▶ [Problem details]:
Copy exactly the lines that run from the top of the listing to the line containing "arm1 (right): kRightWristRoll", both ends included, and omit the pictures.

◇ ◇ ◇ ◇

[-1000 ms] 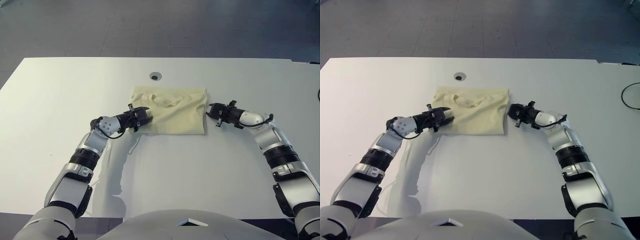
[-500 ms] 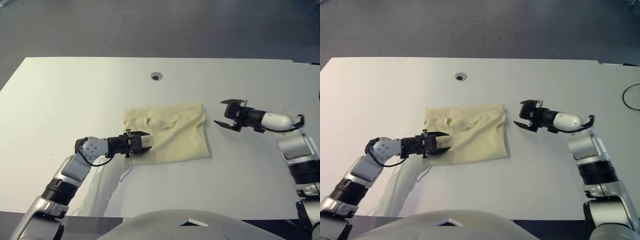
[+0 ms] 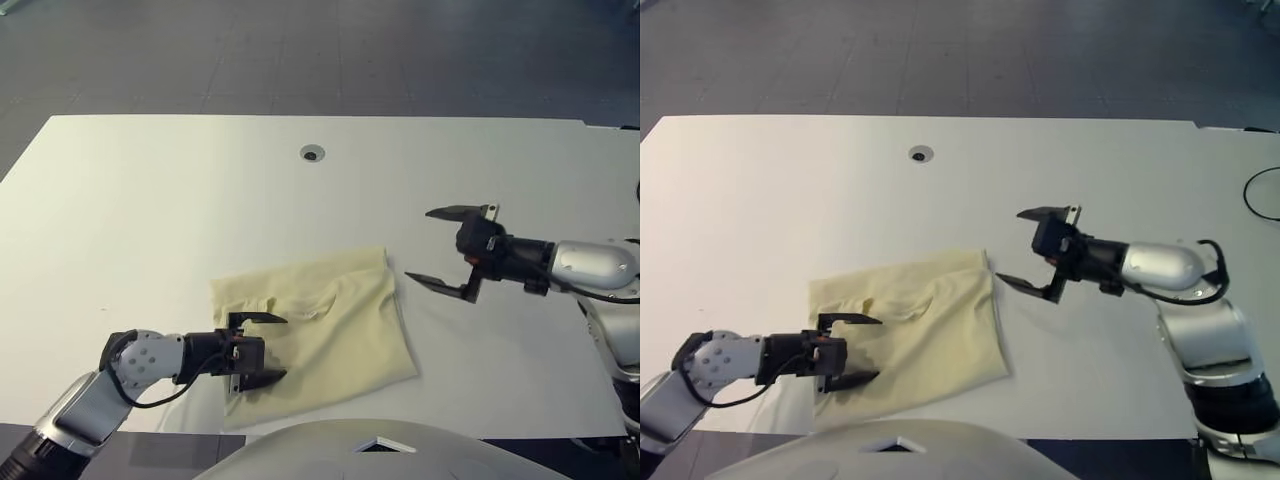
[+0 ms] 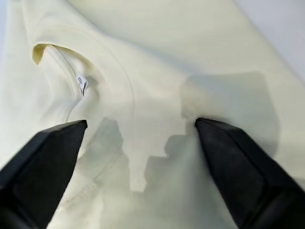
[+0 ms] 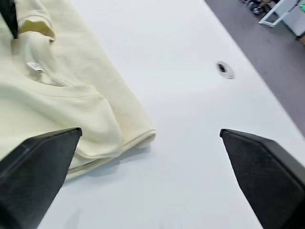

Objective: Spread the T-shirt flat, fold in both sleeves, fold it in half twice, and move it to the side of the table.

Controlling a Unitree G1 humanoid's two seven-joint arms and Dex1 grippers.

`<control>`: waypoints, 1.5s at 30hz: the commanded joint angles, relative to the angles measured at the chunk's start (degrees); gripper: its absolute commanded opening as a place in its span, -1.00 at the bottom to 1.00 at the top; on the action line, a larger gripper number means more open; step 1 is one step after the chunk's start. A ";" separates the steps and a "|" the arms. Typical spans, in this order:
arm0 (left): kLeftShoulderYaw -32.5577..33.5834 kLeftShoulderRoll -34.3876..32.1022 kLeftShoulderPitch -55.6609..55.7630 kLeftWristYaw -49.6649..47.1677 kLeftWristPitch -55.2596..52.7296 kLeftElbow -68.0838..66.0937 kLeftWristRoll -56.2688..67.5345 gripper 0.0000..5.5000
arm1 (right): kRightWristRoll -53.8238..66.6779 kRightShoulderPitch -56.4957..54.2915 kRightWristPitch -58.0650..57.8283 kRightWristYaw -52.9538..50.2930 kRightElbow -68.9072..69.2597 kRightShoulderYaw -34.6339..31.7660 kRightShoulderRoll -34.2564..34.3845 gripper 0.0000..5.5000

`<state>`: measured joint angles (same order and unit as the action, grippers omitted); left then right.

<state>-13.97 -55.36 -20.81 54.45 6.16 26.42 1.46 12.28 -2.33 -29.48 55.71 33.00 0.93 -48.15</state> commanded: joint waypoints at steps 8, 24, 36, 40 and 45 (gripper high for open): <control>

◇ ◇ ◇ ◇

▶ [Reply]:
[-1000 ms] 
[-500 ms] 
[+0 ms] 
[+0 ms] 
[+0 ms] 

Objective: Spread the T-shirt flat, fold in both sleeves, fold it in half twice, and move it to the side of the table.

Controlling a Unitree G1 humanoid's two seven-joint arms and Dex1 grippers.

`<control>`: waypoints, 1.5s at 30hz: the commanded joint angles, relative to the angles measured at the chunk's start (degrees); gripper: its absolute commanded opening as a place in its span, -1.00 at the bottom to 1.00 at the top; on the action line, a larger gripper number means more open; step 1 is one step after the chunk's start. A ";" separates the steps and a "|" the arms. Typical spans, in this order:
arm0 (left): kLeftShoulderYaw -32.5577..33.5834 kLeftShoulderRoll -34.3876..32.1022 kLeftShoulderPitch -55.6609..55.7630 kLeftWristYaw -49.6649..47.1677 kLeftWristPitch -55.2596..52.7296 kLeftElbow -68.0838..66.0937 kLeftWristRoll -56.2688..67.5345 gripper 0.0000..5.5000
arm1 (right): kRightWristRoll -53.8238..66.6779 kRightShoulderPitch -56.4957..54.2915 kRightWristPitch -58.0650..57.8283 kRightWristYaw -52.9538..50.2930 kRightElbow -68.9072..69.2597 kRightShoulderYaw -34.6339..31.7660 kRightShoulderRoll -34.2564..34.3845 gripper 0.0000..5.5000

What was requested is fully covered by this answer.